Auf der anderen Seite ist der Betroffene selbst Kraftfahrer und deshalb auch selbst verpflichtet, sich vor Fahrtantritt über die Vorschriftsmäßigkeit des Transports zu informieren, vgl. § 31 Abs. 1 StVZO, § 23 Abs. 1 Satz 2 StVO. Dabei kann sich der Betroffene zwar im Hinblick auf Planung und Durchführung auf seinen Disponenten verlassen, er darf ihm jedoch nicht blind vertrauen. Gerade wenn besondere Transporte erfolgen, die einer Sondergenehmigung bedürfen, muß auch der Kraftfahrer selbst prüfen, ob diese eingehalten sind. Eindeutig müßte der Betroffene prüfen, ob eine Anschrift möglicherweise in einer Fußgängerzone liegt, in die er nicht einfahren darf. Nichts anderes gilt für einen Schwertransport, der überhaupt nur mit einer Sondergenehmigung ausgeführt werden darf.

Zwar ist insbesondere die Genehmigung des Landratsamts Zollernalbkreis mit insgesamt 212 Seiten nicht angenehm zu erlesen und zu erfassen, gleichwohl muß dies dem Betroffenen zugemutet werden. Immerhin reicht eine stichprobenartige Lektüre der Fahrtwege aus.

Das Gericht ist auch der Überzeugung, daß der Betroffene den Begriff „klassifizierte Straße“ richtig deuten kann. Aus der Ausnahmegenehmigung ergeht nämlich, daß einige Kreisstraßen ausgenommen sind. Auch für den juristisch nicht vorgebildeten Leser ergibt sich daraus, daß Kreisstraßen jedenfalls klassifiziert sind, sonst müßten ja nicht einige Abschnitte aus dem Geltungsbereich ausgenommen werden. Die Hinweise zu anderen Gebietskörperschaften (etwa der Stadt Tübingen mit dem Hinweis, daß die Erlaubnis auf klassifizierten Straßen sowie der Kusterdinger und der Nürtinger Straße gilt), lassen für den Durchschnittsempfänger erkennen, daß Straßen mit einer offiziellen Nummer (Bundes-, landes- oder Kreisstraße) klassifiziert sind und Straßen, die nur durch ihre Namensbezeichnung („Im Steinig“ oder „Nürtinger Straße“) beschrieben werden, eben nicht klassifiziert sind. Zur Überzeugung des Gerichts wäre dies auch dem verständigen Betroffenen nicht verborgen geblieben, wenn er die Genehmigung sorgfältig geprüft hätte.

V.

Die Verwaltungsbehörde hat sich entschlossen, den Verstoß zu ahnden. Auch das Gericht hält eine Ahndung für geboten.

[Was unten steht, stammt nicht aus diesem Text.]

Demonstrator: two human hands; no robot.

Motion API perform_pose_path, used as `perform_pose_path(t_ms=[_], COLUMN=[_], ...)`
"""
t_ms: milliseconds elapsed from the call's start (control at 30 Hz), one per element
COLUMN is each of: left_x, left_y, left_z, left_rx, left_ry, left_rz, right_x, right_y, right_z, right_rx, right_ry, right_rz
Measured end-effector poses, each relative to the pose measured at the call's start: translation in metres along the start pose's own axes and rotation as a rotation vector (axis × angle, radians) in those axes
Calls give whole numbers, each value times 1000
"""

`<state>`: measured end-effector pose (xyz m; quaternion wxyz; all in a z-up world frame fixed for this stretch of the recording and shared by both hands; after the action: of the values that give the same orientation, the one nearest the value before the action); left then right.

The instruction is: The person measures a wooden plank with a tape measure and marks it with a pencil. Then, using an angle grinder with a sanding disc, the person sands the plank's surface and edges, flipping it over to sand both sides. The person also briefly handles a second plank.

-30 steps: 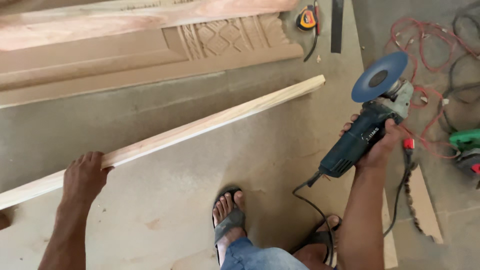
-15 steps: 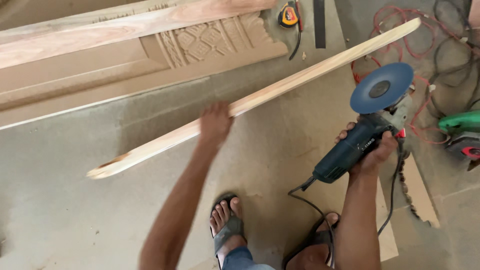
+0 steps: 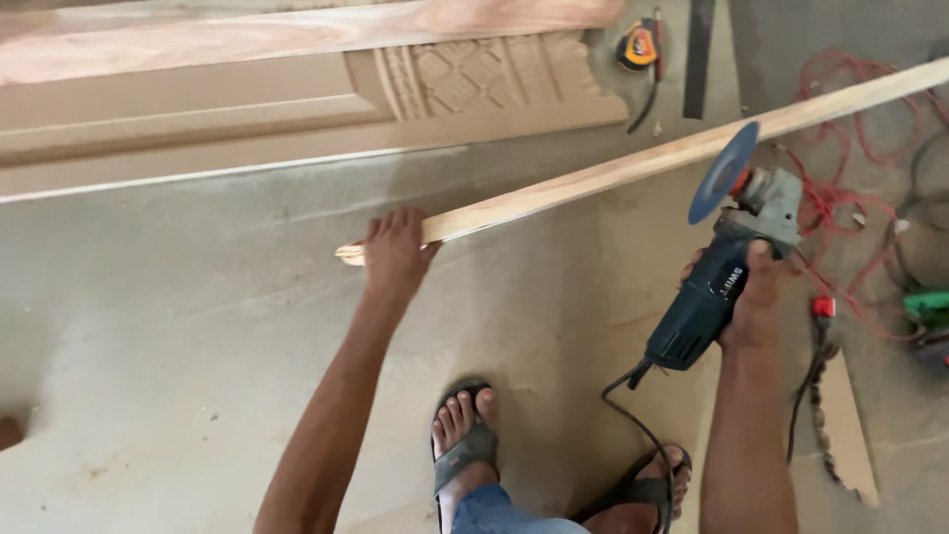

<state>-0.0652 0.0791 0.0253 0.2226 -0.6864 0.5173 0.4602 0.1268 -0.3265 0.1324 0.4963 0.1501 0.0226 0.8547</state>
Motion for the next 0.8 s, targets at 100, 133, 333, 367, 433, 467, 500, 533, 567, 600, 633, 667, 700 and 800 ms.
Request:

Das Gericht hält eine Ahndung allerdings nicht für geboten, soweit mögliche weitere Tatbestände erfüllt sind, die im Bußgeldbescheid nicht erwähnt sind, etwa ein möglicher Verstoß gegen §§ 32 Abs. 1 Nr. 1, 69a Abs. 3 Nr. 2 StVZO. Insoweit verfährt das Gericht gemäß § 47 Abs. 2 OWiG, der wie § 154a StPO angewendet werden kann (Bohnert/Krenberger/Krumm, Kommentar zum OWiG, 4. Aufl. München 2016, § 47, Rn 7).

Als Rechtsfolge sieht § 24 StVG eine Geldbuße bis zu 2.000,- Euro vor. Der Bußgeldkatalog sieht in Ziffer 105 eine Geldbuße von 20,- Euro und 198.1.7 einen Regelsatz von 380,- Euro vor.

Das Gericht meint allerdings, bei einem angestellten Fahrer, der auf Weisung des Disponenten die Fahrt ausführt, hiervon abweichen zu können. Das Gericht hält bei einem abhängig beschäftigten Fahrer wie dem Betroffenen eine Geldbuße in Höhe von 10 Prozent des Monatsgehalts für angemessen und ausreichend. Bei den vom Betroffenen selbst genannten Einkünften ist dies ein Betrag von 260,- Euro.

Dies erscheint tat- und schuldangemessen.

VI.

Als Verurteilter trägt der Betroffene die Kosten des Verfahrens, §§ 46 Abs. 1 OWiG, 465 StPO.